Gavril A. Yushvaev (Russian: Гаврил Юшваев; born 1957) is a billionaire Russian oligarch and businessman. He is also an Israeli citizen.

Biography
Gavril Yushvaev was born in Makhachkala, Dagestan.

In 1980, Yushvaev was convicted of robbery and spent nine years in a Soviet prison camp, a fact revealed in a prospectus issued during Yushvaev's subsequent business career.
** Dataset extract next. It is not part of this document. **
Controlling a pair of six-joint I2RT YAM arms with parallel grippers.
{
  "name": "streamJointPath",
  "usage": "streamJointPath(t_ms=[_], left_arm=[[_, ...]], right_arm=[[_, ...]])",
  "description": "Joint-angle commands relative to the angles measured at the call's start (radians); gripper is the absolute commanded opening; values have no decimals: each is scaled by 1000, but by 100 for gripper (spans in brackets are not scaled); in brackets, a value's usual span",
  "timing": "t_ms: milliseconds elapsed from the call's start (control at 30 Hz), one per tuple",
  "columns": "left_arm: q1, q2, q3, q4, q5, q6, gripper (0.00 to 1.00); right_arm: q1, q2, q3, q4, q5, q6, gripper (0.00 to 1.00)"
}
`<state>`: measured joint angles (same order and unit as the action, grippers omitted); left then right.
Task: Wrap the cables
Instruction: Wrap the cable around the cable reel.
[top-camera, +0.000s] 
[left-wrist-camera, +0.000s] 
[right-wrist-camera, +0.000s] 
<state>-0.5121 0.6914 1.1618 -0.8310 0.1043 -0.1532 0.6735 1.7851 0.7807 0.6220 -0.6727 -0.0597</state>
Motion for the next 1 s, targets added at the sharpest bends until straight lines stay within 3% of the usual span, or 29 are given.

After getting out of prison in 1989, Yushavev partnered with David Yakobashvili. In 1993, they invested in the Lianozovo Dairy Plant, which would later become Wimm Bill Dann.

Business ventures 
Yushvaev became wealthy in the 1990s as the co-founder of the car dealership Trinity and as the founder of a dance club (Metelitsa) and casino in Moscow. Yushvaev then invested in Wimm-Bill-Dann, a dairy and juice company. The company was founded in 1995 and had its initial public offering in 2002. Yushvaev was the company's largest shareholder. In 2010, Yushvaev sold his 19.6% stake in the company to PepsiCo for $1.1 billion. In 2013, Yushvaev and Zelimkhan Mutsoev purchased a 38% stake in Polyus Gold from Mikhail Prokhorov for $3.6 billion. He sold his stake in Polyus Gold in 2015.  

Yushvaev and Vladislav Doronin also invested $300 million in a large real estate project in Moscow. In 2016, Yushvaev invested $300 million in a real estate project organized by Vladislav Doronin. The developments include an 85 story office block, shopping center and parking space for nearly 4000 cars.
According to Forbes, Yushvaev's net worth in 2022 was about $1.8 billion.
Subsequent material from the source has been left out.